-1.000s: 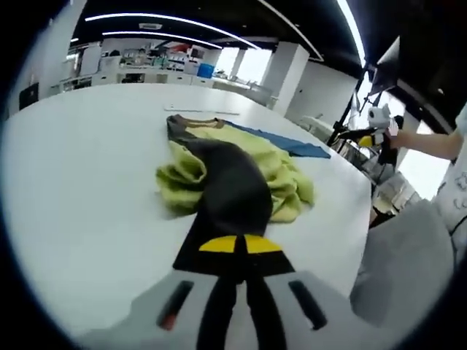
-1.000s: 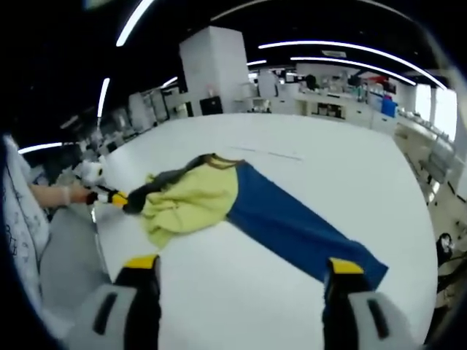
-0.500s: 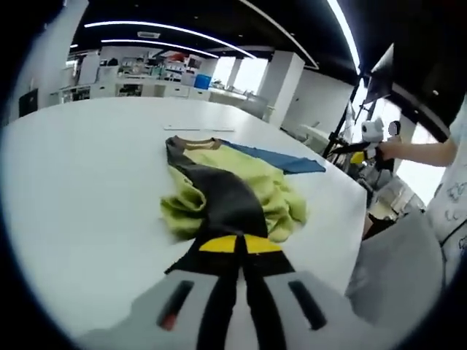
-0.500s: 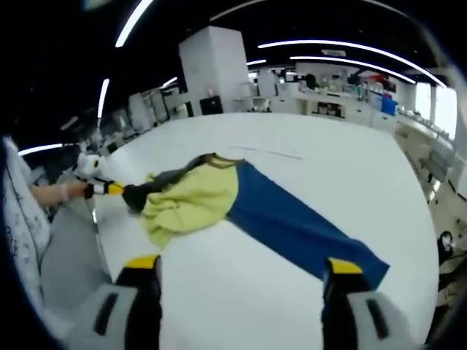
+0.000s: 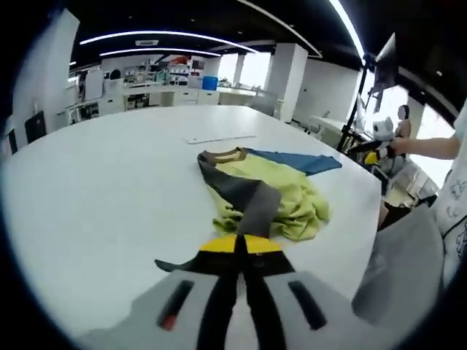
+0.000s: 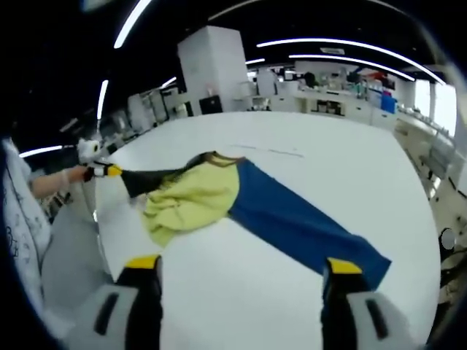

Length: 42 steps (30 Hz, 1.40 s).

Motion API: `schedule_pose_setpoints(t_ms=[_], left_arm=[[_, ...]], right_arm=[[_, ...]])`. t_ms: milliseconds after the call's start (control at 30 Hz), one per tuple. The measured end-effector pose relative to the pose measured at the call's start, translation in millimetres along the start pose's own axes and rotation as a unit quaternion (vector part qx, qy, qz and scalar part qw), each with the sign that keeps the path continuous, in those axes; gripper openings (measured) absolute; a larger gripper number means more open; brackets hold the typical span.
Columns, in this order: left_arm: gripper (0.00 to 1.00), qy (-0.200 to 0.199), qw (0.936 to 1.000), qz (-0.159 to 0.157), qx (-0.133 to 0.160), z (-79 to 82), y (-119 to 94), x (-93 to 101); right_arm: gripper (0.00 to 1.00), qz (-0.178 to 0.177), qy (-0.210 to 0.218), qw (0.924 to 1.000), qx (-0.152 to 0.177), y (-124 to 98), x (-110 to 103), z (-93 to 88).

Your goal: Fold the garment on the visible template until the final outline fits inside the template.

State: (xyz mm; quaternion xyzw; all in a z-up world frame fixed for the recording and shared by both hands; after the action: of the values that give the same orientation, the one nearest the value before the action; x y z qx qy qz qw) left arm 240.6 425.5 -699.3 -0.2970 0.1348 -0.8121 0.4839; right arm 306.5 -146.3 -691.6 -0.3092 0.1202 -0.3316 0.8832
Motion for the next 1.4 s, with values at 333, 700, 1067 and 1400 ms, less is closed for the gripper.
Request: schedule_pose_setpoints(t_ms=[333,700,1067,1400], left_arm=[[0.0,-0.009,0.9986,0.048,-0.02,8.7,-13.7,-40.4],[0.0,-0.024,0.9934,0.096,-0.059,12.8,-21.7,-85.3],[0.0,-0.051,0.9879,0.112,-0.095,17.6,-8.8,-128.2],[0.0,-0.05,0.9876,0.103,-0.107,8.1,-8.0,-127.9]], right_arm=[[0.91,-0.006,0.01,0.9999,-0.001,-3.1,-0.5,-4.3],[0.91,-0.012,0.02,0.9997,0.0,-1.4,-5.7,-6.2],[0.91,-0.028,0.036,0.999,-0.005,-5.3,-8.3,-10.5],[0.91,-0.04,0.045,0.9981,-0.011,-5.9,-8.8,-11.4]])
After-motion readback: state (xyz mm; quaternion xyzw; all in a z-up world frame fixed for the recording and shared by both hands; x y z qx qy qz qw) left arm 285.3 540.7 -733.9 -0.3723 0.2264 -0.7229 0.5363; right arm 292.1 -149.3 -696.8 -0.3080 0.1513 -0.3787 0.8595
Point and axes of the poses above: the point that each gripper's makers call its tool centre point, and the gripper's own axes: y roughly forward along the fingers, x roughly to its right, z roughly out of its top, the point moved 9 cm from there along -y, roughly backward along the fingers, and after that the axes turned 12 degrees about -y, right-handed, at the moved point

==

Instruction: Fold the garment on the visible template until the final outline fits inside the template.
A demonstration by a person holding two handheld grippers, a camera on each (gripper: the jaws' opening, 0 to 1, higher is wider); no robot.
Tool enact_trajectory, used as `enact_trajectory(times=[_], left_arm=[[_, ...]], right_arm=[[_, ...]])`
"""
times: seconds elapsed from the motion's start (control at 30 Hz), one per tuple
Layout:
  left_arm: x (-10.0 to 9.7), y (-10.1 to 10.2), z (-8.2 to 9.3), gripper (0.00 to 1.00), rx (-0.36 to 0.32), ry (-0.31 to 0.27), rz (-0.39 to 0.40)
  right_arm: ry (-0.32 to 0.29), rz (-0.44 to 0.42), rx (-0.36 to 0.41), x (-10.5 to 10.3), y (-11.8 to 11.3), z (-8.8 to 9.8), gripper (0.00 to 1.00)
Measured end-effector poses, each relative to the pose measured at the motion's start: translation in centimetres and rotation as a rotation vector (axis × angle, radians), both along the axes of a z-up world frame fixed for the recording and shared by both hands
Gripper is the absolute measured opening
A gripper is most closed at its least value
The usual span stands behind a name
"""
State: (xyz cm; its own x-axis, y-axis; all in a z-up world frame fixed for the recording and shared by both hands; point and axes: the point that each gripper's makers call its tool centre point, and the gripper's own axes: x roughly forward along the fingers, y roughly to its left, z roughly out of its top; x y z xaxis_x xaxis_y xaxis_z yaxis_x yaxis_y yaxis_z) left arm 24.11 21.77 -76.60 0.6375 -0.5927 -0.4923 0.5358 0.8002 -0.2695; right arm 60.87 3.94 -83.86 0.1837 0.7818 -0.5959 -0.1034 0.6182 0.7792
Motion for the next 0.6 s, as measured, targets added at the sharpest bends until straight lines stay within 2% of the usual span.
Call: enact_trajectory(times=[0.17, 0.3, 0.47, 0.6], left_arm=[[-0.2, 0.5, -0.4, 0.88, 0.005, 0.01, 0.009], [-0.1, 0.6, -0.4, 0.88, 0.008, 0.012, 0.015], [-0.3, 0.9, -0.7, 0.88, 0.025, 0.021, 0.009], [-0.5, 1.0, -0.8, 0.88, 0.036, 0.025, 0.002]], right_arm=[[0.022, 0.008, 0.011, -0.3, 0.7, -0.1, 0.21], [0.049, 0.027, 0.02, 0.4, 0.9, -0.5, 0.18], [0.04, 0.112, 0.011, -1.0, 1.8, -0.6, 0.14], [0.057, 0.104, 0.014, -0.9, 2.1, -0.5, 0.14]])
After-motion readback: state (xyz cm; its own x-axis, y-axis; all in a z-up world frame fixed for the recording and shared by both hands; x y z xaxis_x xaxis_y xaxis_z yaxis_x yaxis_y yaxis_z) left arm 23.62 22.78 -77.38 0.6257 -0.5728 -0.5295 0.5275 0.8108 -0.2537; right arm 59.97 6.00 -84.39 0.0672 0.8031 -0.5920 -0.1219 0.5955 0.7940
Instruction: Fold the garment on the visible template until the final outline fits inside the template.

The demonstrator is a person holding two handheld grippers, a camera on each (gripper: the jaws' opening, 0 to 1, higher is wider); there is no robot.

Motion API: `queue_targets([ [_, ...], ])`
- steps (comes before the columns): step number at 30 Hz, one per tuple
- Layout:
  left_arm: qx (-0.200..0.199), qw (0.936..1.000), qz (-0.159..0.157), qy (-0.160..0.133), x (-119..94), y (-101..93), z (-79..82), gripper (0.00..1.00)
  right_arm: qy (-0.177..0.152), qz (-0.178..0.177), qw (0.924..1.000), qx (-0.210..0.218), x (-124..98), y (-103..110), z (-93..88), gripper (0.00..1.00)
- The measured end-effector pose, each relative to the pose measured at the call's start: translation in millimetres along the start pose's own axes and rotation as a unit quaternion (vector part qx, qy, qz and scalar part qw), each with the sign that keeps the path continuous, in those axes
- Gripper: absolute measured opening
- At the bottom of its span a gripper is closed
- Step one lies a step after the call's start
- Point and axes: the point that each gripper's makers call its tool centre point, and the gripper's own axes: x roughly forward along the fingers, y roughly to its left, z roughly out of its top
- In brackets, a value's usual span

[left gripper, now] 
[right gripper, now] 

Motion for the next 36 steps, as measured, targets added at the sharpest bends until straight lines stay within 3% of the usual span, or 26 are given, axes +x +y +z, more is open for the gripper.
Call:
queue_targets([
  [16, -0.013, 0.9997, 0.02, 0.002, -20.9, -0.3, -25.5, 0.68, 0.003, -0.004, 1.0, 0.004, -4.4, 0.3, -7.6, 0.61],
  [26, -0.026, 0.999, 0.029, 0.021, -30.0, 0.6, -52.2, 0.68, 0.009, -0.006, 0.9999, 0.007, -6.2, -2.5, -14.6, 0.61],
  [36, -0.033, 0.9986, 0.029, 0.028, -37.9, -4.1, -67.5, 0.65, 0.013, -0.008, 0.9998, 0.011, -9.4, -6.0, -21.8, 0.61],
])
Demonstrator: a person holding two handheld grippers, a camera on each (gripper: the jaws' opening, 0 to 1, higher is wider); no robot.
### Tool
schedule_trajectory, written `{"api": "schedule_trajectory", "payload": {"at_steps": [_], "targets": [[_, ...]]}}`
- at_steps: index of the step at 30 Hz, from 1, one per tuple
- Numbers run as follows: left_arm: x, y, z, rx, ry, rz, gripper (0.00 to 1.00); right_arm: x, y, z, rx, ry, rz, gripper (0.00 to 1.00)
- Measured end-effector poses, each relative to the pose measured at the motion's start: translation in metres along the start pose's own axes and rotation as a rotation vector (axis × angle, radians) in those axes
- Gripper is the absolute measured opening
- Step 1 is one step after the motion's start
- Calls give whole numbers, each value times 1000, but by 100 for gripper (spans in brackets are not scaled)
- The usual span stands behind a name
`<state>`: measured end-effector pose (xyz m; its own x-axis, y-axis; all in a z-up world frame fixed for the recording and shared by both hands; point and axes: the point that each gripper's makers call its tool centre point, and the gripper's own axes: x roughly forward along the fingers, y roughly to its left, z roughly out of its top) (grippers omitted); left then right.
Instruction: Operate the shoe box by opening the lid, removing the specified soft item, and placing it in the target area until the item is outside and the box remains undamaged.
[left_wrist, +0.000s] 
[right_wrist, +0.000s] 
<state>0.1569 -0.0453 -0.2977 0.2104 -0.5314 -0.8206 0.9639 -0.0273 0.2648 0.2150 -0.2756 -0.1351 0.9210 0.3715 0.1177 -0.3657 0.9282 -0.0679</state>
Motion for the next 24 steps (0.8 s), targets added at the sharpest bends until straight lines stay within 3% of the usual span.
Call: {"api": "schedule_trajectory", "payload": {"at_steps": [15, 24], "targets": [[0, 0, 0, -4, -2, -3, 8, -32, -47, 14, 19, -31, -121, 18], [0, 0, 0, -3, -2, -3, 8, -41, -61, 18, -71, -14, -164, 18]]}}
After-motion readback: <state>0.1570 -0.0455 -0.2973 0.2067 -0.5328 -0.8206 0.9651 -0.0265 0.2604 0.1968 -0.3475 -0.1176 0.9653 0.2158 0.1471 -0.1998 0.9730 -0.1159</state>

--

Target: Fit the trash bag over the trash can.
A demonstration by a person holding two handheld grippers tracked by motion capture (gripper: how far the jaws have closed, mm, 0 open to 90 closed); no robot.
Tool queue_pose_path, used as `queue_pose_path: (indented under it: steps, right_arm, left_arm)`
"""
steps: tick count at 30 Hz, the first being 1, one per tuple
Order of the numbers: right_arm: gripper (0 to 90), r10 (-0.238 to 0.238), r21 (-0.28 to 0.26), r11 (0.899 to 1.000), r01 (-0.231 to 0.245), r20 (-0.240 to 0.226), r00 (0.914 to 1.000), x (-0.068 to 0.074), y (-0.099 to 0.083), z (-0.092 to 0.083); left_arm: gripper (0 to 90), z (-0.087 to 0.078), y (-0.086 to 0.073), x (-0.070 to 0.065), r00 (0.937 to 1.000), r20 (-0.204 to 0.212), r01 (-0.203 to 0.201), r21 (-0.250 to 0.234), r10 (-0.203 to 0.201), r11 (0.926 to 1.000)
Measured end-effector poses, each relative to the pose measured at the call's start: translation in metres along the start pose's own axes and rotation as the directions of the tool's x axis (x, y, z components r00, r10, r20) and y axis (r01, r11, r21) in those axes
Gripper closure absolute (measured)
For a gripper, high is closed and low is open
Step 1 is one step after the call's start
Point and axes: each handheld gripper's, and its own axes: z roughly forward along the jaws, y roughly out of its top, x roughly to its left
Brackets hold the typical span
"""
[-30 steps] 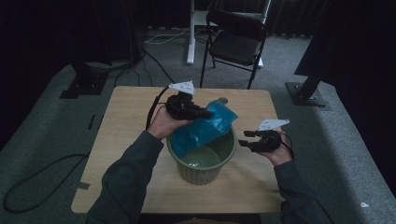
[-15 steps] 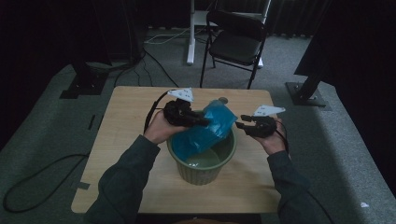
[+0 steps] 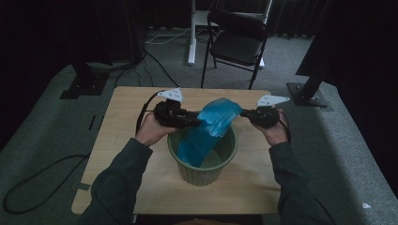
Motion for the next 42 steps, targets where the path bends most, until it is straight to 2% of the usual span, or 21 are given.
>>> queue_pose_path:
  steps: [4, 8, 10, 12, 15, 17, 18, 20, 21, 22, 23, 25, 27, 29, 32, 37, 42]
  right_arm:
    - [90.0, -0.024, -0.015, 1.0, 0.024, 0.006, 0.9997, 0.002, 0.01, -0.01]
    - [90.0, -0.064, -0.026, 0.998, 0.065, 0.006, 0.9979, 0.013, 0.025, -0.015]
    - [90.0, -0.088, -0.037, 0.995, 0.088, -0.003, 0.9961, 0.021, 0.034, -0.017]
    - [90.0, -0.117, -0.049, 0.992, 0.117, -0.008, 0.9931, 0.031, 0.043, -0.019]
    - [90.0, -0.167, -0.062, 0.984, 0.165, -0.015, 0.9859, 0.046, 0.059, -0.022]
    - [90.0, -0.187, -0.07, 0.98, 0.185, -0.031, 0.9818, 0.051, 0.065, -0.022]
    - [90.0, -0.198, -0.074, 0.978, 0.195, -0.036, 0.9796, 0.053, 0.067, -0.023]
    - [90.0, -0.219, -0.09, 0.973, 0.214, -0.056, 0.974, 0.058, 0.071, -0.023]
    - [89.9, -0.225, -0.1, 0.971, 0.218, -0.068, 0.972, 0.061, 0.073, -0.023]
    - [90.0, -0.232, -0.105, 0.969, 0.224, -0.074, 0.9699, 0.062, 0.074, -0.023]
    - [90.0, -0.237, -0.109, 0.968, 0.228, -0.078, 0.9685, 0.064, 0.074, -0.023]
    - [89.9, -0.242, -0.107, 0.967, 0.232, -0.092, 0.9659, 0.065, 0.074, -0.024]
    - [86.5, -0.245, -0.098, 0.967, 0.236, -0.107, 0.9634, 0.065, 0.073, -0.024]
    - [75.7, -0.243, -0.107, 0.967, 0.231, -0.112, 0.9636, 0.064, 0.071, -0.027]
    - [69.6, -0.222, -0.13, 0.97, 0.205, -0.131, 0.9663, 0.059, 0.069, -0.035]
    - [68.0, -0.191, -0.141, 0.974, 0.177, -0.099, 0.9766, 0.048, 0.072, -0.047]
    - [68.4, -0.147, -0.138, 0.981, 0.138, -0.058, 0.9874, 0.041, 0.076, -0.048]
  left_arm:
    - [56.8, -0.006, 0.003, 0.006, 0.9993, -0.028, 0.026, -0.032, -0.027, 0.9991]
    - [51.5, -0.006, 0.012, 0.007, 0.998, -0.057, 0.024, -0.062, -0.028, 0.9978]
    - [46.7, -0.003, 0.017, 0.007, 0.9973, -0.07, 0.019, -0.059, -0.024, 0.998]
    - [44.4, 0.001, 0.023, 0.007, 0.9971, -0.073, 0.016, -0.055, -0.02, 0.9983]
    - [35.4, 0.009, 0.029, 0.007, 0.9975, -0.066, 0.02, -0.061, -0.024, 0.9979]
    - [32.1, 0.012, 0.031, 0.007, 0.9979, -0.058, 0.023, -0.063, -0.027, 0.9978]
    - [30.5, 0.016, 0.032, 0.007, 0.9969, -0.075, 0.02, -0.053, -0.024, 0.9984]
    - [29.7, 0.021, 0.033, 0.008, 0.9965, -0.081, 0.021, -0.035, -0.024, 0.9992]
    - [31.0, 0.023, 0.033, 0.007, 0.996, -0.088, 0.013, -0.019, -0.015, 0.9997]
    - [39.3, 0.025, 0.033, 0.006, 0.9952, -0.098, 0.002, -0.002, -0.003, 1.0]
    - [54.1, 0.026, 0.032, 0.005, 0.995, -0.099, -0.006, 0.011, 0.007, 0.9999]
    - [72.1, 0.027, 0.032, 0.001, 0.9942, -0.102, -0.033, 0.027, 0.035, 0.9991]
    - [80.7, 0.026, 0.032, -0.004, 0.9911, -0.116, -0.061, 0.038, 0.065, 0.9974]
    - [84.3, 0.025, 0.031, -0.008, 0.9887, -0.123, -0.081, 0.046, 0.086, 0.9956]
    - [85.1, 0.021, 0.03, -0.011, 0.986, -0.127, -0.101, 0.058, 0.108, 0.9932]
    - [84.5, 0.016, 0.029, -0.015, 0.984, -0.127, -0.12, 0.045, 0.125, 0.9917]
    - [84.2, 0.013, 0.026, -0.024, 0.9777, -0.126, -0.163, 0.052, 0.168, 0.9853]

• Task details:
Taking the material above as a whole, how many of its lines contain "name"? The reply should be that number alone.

• Your response:
2